■ Task instructions
Give back, unaltered, the lines from the one with "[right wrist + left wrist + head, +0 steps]" to the end of the material, omitting pictures.

BEGIN

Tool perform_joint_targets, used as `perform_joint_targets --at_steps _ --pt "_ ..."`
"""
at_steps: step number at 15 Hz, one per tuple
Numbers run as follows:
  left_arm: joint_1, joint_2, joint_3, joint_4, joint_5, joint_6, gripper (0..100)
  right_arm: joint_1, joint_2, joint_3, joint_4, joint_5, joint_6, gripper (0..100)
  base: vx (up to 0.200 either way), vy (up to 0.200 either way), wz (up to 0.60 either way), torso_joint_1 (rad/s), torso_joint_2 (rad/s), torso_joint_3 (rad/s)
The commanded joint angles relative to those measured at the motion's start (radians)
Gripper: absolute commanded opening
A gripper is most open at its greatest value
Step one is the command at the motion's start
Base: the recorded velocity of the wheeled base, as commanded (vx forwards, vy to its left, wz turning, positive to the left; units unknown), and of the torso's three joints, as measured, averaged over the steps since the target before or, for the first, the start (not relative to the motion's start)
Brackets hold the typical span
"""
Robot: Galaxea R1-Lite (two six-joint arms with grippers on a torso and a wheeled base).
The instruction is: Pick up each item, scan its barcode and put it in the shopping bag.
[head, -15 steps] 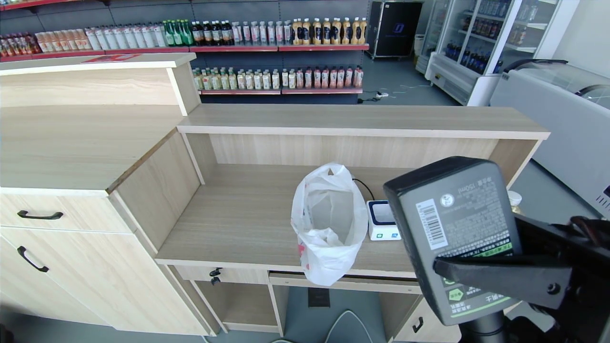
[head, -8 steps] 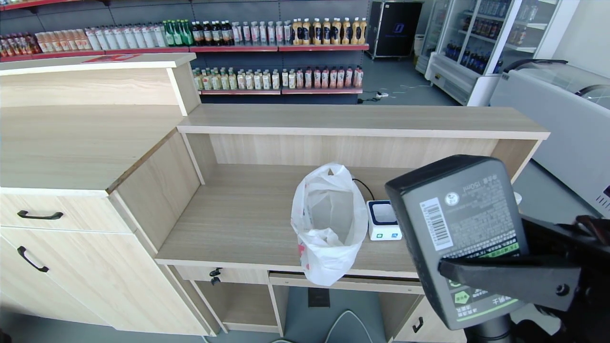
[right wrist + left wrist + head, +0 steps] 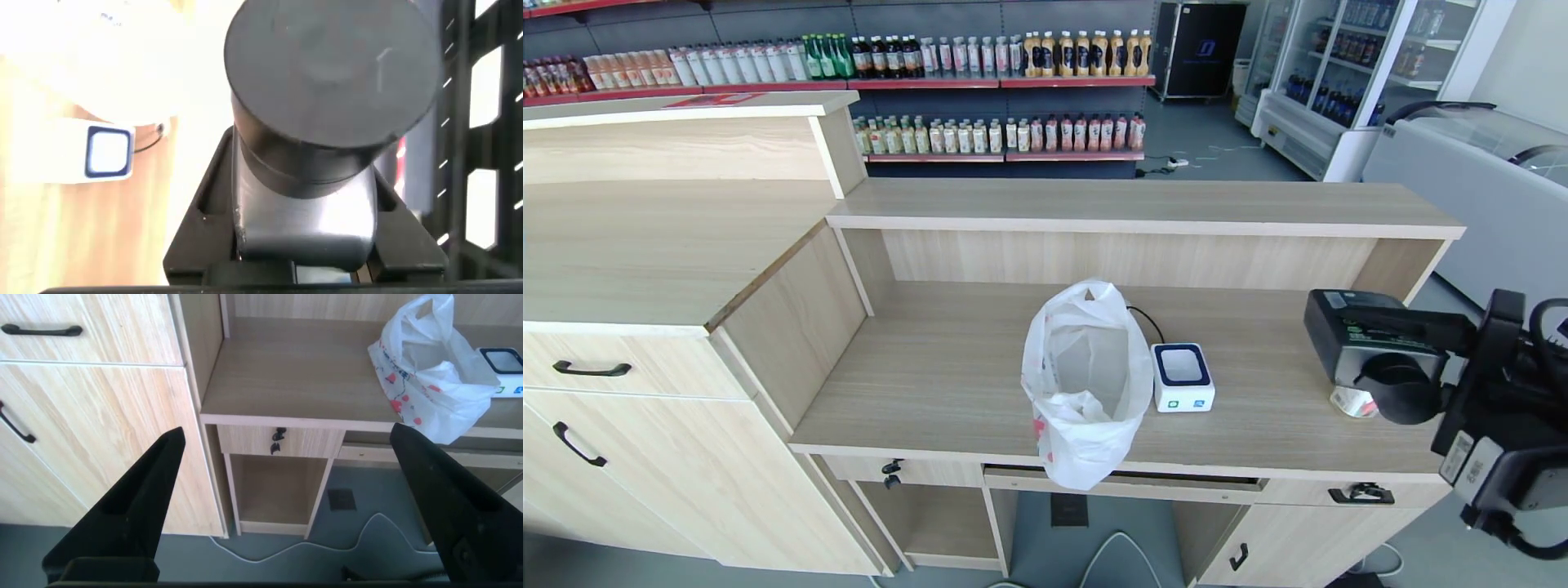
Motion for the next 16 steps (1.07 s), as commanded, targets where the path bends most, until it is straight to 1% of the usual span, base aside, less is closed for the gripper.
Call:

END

■ Exercise result
[right wrist + left wrist + head, +0 steps] 
Motion for the next 16 steps (1.07 s), as commanded, targets where the path bends most, until it is straight to 1% of the usual span, base aside, less is closed for the gripper.
Call:

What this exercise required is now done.